EXERCISE INSTRUCTIONS:
Exclude the pictures and reproduce the remaining data exactly as written.

--- INFORMATION PROVIDED Enclosed Below ---

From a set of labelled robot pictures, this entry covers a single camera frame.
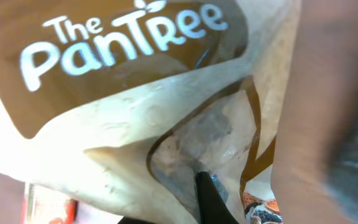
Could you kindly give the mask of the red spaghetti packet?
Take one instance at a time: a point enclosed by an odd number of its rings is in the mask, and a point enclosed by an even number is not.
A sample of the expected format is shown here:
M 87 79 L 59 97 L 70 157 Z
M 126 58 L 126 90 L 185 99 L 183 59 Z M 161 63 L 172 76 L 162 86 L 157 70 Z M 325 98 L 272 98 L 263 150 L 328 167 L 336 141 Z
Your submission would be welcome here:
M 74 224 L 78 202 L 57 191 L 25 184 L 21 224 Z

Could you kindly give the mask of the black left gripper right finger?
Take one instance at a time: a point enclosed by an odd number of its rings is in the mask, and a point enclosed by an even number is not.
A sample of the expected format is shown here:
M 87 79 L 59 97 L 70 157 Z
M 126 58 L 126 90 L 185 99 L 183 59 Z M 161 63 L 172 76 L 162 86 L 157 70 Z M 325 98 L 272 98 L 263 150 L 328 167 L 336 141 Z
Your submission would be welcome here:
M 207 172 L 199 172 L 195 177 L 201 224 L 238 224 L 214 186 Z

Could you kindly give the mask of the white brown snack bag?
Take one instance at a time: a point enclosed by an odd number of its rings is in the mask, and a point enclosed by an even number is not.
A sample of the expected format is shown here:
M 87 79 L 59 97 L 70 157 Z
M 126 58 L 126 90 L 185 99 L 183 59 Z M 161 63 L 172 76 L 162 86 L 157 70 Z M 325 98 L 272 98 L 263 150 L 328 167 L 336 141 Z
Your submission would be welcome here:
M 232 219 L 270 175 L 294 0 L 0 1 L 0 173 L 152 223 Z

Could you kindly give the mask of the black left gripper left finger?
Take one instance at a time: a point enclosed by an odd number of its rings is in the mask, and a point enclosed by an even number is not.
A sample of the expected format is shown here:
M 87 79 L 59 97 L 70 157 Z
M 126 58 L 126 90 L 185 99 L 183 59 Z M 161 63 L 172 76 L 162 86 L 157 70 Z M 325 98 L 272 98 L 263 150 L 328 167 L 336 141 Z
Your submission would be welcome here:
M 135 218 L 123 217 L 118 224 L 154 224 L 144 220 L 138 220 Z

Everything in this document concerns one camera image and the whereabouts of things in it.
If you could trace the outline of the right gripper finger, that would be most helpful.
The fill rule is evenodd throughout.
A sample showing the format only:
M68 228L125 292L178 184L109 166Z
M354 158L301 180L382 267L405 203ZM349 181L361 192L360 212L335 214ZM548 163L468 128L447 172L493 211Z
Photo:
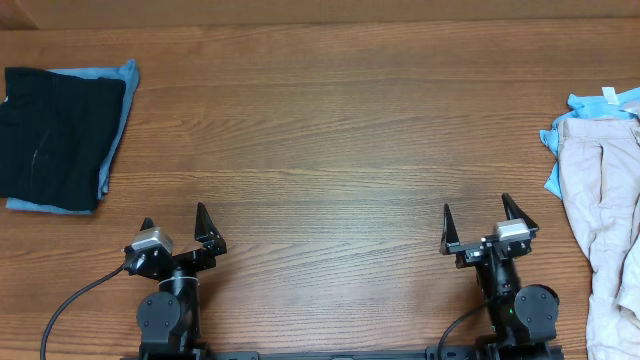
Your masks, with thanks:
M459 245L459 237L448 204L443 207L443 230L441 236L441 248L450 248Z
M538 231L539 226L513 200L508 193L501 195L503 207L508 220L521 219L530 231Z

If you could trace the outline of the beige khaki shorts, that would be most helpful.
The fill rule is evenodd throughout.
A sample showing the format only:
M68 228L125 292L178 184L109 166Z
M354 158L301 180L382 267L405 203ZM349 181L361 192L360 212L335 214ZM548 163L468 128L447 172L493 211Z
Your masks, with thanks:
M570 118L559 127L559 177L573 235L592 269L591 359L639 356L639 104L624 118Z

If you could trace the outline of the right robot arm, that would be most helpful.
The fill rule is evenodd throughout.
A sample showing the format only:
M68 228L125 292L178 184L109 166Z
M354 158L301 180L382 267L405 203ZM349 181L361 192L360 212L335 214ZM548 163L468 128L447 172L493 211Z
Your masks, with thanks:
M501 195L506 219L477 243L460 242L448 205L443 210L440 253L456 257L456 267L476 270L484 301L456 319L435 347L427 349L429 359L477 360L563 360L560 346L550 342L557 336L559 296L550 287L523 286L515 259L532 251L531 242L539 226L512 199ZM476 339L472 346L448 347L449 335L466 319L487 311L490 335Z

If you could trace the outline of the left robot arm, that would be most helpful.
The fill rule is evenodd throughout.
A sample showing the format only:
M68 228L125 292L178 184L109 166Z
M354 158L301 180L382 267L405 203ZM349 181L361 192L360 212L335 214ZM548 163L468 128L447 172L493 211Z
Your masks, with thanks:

--- End of Enclosed INFORMATION PROVIDED ---

OUTPUT FOR THIS TASK:
From a set of labelled robot pictures, this entry covers a single camera frame.
Could you kindly give the mask of the red spaghetti packet?
Take one instance at a time: a point enclosed by an odd number of its rings is in the mask, and a point enclosed by an even number is not.
A sample of the expected format is shown here:
M 87 79 L 59 97 L 70 157 Z
M 126 58 L 126 90 L 185 99 L 183 59 Z M 161 63 L 172 76 L 162 86 L 157 70 Z M 325 98 L 272 98 L 263 150 L 328 167 L 336 141 Z
Your submission would be welcome here:
M 74 224 L 78 202 L 57 191 L 25 184 L 21 224 Z

Could you kindly give the mask of the black left gripper right finger?
Take one instance at a time: a point enclosed by an odd number of its rings is in the mask, and a point enclosed by an even number is not.
A sample of the expected format is shown here:
M 87 79 L 59 97 L 70 157 Z
M 126 58 L 126 90 L 185 99 L 183 59 Z M 161 63 L 172 76 L 162 86 L 157 70 Z M 325 98 L 272 98 L 263 150 L 328 167 L 336 141 Z
Your submission would be welcome here:
M 207 172 L 199 172 L 195 177 L 201 224 L 238 224 L 214 186 Z

Could you kindly give the mask of the white brown snack bag?
Take one instance at a time: a point enclosed by an odd number of its rings is in the mask, and a point enclosed by an even number is not.
A sample of the expected format is shown here:
M 87 79 L 59 97 L 70 157 Z
M 126 58 L 126 90 L 185 99 L 183 59 Z M 161 63 L 172 76 L 162 86 L 157 70 Z M 325 98 L 272 98 L 263 150 L 328 167 L 336 141 Z
Your submission would be welcome here:
M 232 219 L 270 175 L 294 0 L 0 1 L 0 173 L 152 223 Z

Could you kindly give the mask of the black left gripper left finger?
Take one instance at a time: a point enclosed by an odd number of its rings is in the mask, and a point enclosed by an even number is not.
A sample of the expected format is shown here:
M 87 79 L 59 97 L 70 157 Z
M 126 58 L 126 90 L 185 99 L 183 59 Z M 161 63 L 172 76 L 162 86 L 157 70 Z M 325 98 L 272 98 L 263 150 L 328 167 L 336 141 Z
Your submission would be welcome here:
M 135 218 L 123 217 L 118 224 L 154 224 L 144 220 L 138 220 Z

Everything in this document concerns one camera image and the whereabouts of things in it.
If you could trace the outline of the right gripper finger, that would be most helpful.
The fill rule is evenodd throughout.
A sample showing the format only:
M68 228L125 292L178 184L109 166Z
M354 158L301 180L382 267L405 203ZM349 181L361 192L360 212L335 214ZM548 163L468 128L447 172L493 211Z
Photo:
Your masks, with thanks:
M459 245L459 237L448 204L443 207L443 230L441 236L441 248L450 248Z
M538 231L539 226L513 200L508 193L501 195L503 207L508 220L521 219L530 231Z

If you could trace the outline of the beige khaki shorts, that would be most helpful.
The fill rule is evenodd throughout.
A sample showing the format only:
M68 228L125 292L178 184L109 166Z
M354 158L301 180L382 267L405 203ZM349 181L361 192L360 212L335 214ZM548 163L468 128L447 172L493 211Z
Your masks, with thanks:
M570 118L559 127L559 177L573 235L592 269L591 359L639 356L639 104L624 118Z

If you could trace the outline of the right robot arm, that would be most helpful.
The fill rule is evenodd throughout.
A sample showing the format only:
M68 228L125 292L178 184L109 166Z
M354 158L301 180L382 267L405 203ZM349 181L361 192L360 212L335 214ZM548 163L468 128L447 172L493 211Z
Your masks, with thanks:
M501 195L506 219L477 243L460 242L448 205L443 210L440 253L456 257L456 267L476 270L484 301L456 319L435 347L427 349L429 359L477 360L563 360L560 346L550 342L557 336L559 296L550 287L523 286L515 259L532 251L531 242L539 226L512 199ZM476 339L472 346L448 347L449 335L466 319L487 311L490 335Z

If you could trace the outline of the left robot arm, that would be most helpful.
The fill rule is evenodd throughout.
A sample showing the format only:
M68 228L125 292L178 184L109 166Z
M354 158L301 180L382 267L405 203ZM349 181L361 192L360 212L335 214ZM548 163L468 128L447 172L493 211Z
Your masks, with thanks:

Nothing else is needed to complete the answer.